-- Exercise --
Could you set down the lines from the first line of the entries below through the line with "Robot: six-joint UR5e", exactly and with no pictures?

Items from a dataset:
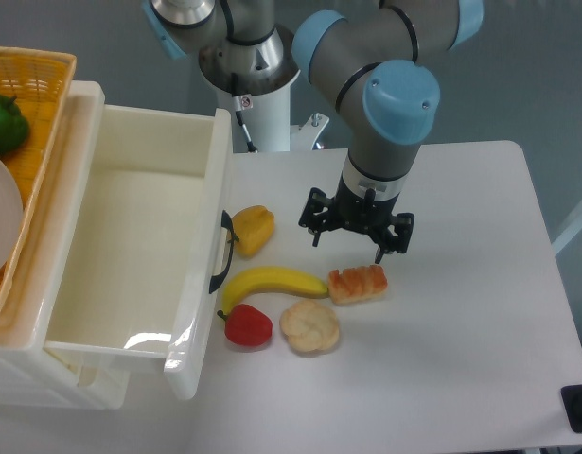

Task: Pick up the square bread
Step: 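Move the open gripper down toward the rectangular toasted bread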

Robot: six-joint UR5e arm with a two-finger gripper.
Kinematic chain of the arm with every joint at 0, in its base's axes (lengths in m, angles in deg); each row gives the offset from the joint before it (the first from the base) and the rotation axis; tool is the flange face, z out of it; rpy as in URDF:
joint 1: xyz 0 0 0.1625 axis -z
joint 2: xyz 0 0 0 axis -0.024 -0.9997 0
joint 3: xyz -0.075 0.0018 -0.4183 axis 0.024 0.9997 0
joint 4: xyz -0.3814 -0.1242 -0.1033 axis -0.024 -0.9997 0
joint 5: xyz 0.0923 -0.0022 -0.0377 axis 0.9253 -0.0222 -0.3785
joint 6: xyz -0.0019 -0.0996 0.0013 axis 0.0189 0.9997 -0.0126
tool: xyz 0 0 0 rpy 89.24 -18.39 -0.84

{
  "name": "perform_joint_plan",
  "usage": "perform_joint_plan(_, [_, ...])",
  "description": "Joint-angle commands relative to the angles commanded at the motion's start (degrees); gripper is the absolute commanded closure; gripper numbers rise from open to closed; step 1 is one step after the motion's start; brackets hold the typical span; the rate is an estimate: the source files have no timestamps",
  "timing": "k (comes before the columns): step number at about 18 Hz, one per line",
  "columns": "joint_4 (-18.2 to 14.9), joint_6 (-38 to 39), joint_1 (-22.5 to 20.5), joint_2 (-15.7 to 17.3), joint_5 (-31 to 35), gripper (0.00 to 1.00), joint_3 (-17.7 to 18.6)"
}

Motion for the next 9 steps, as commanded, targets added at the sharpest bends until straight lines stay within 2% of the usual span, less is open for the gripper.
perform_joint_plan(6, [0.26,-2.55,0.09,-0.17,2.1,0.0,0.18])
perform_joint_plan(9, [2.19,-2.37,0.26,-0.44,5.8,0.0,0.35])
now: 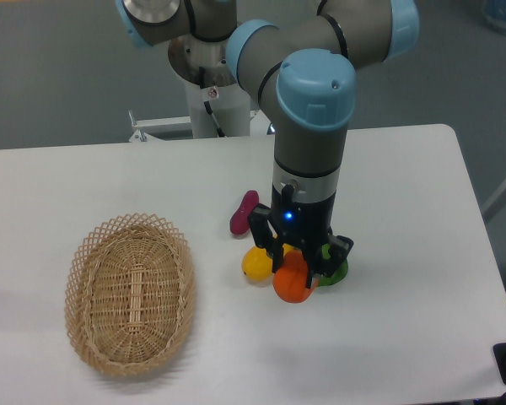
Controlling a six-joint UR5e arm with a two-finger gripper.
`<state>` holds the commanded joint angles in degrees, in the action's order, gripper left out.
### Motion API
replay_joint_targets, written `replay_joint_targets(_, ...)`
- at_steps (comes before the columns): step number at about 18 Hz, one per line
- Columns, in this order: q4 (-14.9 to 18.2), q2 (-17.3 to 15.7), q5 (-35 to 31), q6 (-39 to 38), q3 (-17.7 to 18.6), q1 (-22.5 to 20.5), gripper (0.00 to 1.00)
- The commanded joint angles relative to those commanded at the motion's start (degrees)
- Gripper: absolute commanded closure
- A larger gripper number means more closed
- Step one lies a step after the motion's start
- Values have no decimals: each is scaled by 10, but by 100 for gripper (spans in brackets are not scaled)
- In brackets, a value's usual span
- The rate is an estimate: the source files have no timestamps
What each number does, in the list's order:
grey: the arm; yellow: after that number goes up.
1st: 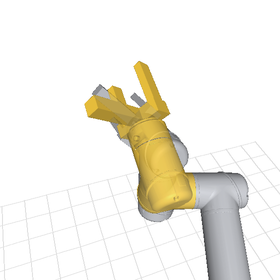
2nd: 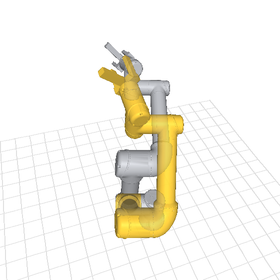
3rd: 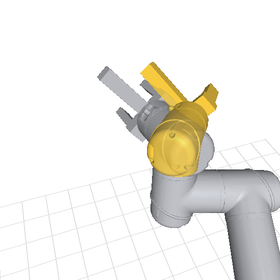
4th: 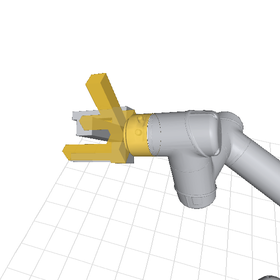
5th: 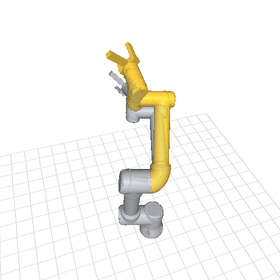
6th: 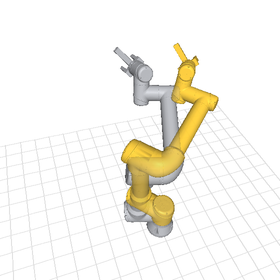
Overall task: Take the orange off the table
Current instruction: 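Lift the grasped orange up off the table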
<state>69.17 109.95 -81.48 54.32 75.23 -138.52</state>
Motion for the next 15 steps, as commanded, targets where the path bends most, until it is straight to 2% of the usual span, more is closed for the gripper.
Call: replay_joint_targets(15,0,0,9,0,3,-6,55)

-- Exercise solution --
Task: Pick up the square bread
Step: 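Move the open gripper down toward the rectangular toasted bread
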
Robot: six-joint UR5e arm with a two-finger gripper.

Work on this exercise is finished, so nothing remains.